» What to do: Within the entries below, find the portion that opens with the line containing "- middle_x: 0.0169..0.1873" and closes with the line containing "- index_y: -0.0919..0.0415". Retype that portion exactly and only.

Dataset items:
========================

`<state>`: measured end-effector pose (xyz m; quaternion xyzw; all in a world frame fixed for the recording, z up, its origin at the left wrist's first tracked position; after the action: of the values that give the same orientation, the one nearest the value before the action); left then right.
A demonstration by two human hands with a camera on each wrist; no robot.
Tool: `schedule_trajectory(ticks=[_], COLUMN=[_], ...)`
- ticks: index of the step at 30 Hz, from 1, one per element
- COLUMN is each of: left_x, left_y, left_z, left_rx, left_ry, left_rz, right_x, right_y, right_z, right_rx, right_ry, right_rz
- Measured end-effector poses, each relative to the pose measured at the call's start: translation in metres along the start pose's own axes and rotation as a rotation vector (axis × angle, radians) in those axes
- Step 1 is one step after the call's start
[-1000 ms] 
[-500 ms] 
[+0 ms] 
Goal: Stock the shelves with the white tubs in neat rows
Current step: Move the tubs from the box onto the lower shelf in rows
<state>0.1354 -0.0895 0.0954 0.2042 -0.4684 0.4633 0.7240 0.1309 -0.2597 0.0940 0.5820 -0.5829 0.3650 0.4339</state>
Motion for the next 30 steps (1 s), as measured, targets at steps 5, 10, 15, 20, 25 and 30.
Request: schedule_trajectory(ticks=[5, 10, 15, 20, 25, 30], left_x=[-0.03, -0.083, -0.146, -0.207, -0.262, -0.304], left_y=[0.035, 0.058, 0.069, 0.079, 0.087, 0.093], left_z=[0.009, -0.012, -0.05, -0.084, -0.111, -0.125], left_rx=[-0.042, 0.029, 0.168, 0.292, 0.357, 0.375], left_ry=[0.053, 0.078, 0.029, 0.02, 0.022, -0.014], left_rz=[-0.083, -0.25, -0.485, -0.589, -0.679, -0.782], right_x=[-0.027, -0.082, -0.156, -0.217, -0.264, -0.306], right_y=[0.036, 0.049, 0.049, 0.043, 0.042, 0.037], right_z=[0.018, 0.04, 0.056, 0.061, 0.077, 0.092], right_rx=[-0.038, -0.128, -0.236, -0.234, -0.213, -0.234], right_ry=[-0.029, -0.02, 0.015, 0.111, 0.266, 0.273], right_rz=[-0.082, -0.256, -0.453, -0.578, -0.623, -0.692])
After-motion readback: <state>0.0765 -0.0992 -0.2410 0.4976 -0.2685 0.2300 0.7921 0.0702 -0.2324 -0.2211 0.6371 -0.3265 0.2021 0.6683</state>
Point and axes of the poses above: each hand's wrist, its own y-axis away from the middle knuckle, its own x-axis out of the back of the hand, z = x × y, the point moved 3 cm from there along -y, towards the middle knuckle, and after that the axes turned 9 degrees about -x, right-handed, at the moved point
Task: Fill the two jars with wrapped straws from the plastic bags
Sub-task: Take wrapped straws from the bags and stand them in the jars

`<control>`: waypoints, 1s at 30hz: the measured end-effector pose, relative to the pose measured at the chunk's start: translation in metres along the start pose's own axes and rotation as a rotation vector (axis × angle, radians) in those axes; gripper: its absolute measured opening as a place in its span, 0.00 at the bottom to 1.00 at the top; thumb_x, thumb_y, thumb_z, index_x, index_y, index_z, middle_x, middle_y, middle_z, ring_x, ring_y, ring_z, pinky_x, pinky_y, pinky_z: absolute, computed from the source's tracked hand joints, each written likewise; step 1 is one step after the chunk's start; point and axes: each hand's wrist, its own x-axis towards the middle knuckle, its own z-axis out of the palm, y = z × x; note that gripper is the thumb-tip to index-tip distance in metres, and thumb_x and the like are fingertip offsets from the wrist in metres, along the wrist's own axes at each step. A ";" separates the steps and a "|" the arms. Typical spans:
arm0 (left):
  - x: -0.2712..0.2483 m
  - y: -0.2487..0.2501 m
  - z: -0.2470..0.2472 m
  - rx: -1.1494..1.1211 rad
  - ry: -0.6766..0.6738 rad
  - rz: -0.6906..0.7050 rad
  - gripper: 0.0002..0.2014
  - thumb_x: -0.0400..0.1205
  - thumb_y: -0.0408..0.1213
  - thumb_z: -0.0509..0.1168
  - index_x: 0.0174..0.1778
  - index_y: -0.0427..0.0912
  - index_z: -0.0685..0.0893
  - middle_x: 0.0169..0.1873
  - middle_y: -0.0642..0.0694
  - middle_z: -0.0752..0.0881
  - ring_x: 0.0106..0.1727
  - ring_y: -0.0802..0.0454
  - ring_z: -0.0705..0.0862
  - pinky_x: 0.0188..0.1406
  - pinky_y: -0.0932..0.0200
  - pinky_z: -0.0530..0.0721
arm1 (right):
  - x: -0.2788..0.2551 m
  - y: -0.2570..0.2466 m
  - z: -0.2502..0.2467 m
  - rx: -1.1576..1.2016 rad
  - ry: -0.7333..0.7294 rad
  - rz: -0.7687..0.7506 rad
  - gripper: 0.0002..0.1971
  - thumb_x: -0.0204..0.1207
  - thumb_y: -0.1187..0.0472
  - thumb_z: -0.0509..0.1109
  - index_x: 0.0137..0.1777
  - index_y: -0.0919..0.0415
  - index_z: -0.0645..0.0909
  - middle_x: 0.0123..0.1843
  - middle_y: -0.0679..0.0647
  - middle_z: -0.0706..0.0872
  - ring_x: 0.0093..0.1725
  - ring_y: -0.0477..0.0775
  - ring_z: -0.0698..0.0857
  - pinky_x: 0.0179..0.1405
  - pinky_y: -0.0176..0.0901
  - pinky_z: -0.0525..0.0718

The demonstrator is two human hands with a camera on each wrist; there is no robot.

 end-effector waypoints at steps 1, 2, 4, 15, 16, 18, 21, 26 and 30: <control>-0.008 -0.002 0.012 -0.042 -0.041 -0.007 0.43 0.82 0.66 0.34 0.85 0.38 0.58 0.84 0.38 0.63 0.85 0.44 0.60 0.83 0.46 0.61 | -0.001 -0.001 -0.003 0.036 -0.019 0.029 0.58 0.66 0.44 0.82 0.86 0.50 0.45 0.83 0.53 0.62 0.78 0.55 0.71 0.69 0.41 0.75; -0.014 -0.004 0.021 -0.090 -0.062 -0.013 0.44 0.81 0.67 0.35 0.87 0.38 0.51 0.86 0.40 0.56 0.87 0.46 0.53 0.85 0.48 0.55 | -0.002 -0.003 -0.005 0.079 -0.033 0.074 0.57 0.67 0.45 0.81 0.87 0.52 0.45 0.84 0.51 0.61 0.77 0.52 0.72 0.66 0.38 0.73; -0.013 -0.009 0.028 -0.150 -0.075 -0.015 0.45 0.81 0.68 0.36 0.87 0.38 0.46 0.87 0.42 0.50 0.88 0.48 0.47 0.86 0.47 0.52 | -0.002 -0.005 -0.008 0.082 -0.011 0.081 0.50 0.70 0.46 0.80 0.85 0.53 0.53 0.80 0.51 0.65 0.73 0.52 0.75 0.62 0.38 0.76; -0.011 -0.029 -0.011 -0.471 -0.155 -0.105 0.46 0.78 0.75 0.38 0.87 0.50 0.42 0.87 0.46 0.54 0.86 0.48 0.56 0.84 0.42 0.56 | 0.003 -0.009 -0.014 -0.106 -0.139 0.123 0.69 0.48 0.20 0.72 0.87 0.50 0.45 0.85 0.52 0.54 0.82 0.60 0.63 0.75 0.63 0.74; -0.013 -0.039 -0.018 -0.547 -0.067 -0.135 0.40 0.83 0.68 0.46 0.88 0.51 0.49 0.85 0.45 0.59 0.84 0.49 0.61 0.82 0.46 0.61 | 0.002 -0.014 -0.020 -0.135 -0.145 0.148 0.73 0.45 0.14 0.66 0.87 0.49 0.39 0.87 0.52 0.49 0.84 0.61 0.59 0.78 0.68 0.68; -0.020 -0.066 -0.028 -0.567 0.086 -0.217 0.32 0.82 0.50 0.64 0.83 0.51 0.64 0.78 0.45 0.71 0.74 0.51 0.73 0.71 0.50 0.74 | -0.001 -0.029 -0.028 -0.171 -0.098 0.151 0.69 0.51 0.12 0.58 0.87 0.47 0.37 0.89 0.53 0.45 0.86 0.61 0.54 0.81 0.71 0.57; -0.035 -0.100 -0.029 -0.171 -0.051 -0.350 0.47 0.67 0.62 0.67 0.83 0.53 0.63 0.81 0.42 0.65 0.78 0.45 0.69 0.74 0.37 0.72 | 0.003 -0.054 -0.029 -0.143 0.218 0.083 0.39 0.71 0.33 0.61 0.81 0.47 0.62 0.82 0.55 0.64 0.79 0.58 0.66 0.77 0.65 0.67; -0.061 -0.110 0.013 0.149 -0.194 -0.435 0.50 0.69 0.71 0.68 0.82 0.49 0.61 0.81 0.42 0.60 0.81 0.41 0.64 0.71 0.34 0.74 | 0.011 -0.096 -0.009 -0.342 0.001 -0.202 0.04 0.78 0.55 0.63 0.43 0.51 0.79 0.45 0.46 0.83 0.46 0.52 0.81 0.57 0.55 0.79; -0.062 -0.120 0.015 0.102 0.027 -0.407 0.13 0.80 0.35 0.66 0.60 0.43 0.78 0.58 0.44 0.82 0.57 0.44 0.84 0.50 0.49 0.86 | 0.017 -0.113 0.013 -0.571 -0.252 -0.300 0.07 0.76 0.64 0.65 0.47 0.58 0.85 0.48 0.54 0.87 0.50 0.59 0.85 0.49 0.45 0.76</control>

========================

» Result of the task:
  - middle_x: 0.0169..0.1873
  - middle_y: -0.0642..0.0694
  - middle_z: -0.0752..0.0881
  - ring_x: 0.0106..0.1727
  - ring_y: -0.0802..0.0454
  - ring_z: -0.0705..0.0862
  - pinky_x: 0.0188..0.1406
  - pinky_y: -0.0932..0.0200
  - pinky_z: -0.0530..0.0721
arm1 (right):
  - x: -0.2788..0.2551 m
  - y: -0.2570..0.2466 m
  - z: -0.2502..0.2467 m
  - rx: -1.1576..1.2016 rad
  - ry: -0.7333..0.7294 rad
  - rz: -0.7687..0.7506 rad
  - gripper: 0.0002..0.1971
  - thumb_x: -0.0204..0.1207
  - thumb_y: -0.1187..0.0472
  - thumb_z: -0.0509..0.1109
  - index_x: 0.0137..0.1777
  - index_y: -0.0919..0.0415

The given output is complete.